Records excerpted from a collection
————————
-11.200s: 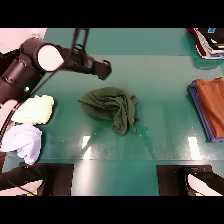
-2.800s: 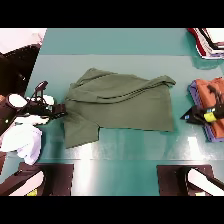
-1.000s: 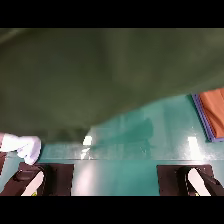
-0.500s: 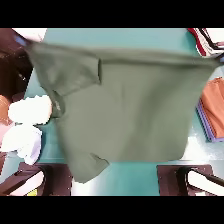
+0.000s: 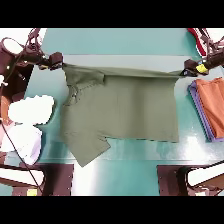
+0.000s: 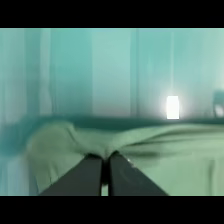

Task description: Fold the shirts.

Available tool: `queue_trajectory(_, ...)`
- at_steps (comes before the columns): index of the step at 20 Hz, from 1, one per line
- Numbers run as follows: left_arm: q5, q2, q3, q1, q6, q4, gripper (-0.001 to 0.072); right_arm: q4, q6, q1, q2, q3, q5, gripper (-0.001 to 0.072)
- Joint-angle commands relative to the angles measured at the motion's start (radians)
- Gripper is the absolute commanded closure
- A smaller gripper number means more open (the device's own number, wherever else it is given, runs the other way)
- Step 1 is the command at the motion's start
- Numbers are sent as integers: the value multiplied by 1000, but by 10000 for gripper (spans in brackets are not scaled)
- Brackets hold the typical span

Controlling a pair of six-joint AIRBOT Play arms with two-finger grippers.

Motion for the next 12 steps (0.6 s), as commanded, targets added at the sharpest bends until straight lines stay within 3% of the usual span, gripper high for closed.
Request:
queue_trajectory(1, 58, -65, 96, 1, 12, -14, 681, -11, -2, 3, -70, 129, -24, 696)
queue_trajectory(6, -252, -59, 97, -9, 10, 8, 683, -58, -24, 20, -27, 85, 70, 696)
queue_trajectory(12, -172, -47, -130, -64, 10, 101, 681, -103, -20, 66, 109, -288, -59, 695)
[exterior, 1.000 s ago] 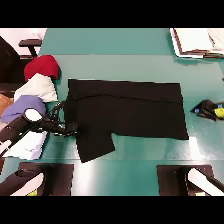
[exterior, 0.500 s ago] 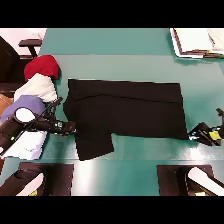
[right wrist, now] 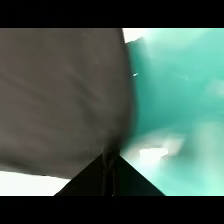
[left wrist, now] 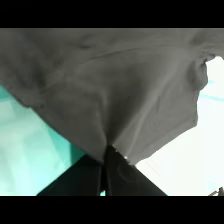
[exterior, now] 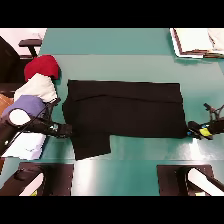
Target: Fold the shirts.
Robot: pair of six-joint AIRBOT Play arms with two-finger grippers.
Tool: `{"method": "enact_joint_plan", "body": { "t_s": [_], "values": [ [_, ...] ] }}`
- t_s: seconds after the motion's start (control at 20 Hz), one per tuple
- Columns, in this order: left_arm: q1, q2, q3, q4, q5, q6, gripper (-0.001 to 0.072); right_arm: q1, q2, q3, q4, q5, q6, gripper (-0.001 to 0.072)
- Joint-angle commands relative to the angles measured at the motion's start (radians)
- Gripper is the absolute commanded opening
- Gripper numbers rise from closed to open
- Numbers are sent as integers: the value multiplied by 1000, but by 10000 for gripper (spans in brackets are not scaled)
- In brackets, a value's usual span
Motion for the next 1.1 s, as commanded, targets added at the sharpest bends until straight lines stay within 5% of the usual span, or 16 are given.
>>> {"method": "enact_joint_plan", "body": {
  "t_s": [0.0, 0.2, 0.45, 1.05],
  "values": [
    [0, 105, 4, 62, -179, -42, 24, 15, 138, 44, -126, 184, 1, 18],
    [0, 160, 51, 63, -335, -65, 24, 21, 295, 103, -190, 301, 47, 18],
    [0, 79, 193, 106, -88, -64, 24, 164, 163, 236, -181, 220, 89, 17],
    [0, -563, 504, 114, 309, 64, 27, 302, -473, 771, 8, 75, 102, 19]
  ]
}}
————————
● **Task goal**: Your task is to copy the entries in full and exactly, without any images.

● **Answer to this problem**:
-11.200s: 
-2.800s: 
-1.000s: 
-0.500s: 
+0.000s: 
+0.000s: 

Task description: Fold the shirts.

Available tool: `queue_trajectory(_, ...)`
- at_steps (comes before the columns): index of the step at 20 Hz, from 1, one per line
- Numbers run as follows: left_arm: q5, q2, q3, q1, q6, q4, gripper (-0.001 to 0.072); right_arm: q4, q6, q1, q2, q3, q5, gripper (-0.001 to 0.072)
- Joint-angle commands relative to the angles measured at the motion's start (radians)
- Gripper is the absolute commanded closure
- A smaller gripper number means more open (the device's own number, wherever else it is given, runs the other way)
- Step 1 is the command at the motion's start
- Numbers are sent as integers: the value multiplied by 1000, but by 10000 for gripper (spans in brackets are not scaled)
- Brackets hold the typical span

Controlling a pair of six-joint AIRBOT Play arms with two-finger grippers.

Motion for the next 12 steps (0.6 s), as commanded, targets added at the sharpest bends until straight lines stay within 3% of the usual span, gripper high for closed.
Request:
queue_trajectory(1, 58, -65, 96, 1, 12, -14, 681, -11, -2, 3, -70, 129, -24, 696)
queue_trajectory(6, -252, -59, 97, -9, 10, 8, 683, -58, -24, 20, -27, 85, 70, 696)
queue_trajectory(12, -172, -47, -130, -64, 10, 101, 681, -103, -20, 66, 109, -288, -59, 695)
[exterior, 1.000 s ago] 
[exterior, 0.500 s ago] 
[right wrist, now] 
[left wrist, now] 
[exterior, now] 
Target: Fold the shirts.
Robot: pair of six-joint AIRBOT Play arms with two-finger grippers.
Tool: `{"method": "enact_joint_plan", "body": { "t_s": [_], "values": [ [_, ...] ] }}`
- t_s: seconds after the motion's start (control at 20 Hz), one per tuple
- Columns, in this order: left_arm: q1, q2, q3, q4, q5, q6, gripper (-0.001 to 0.072); right_arm: q1, q2, q3, q4, q5, q6, gripper (-0.001 to 0.072)
- Joint-angle commands relative to the angles measured at the motion's start (radians)
- Gripper is the absolute commanded opening
- Gripper numbers rise from closed to open
- Numbers are sent as integers: the value multiplied by 1000, but by 10000 for gripper (spans in brackets are not scaled)
- In brackets, a value's usual span
Motion for the next 1.1 s, as commanded, targets added at the sharpest bends until straight lines stay within 5% of the usual span, or 16 are given.
>>> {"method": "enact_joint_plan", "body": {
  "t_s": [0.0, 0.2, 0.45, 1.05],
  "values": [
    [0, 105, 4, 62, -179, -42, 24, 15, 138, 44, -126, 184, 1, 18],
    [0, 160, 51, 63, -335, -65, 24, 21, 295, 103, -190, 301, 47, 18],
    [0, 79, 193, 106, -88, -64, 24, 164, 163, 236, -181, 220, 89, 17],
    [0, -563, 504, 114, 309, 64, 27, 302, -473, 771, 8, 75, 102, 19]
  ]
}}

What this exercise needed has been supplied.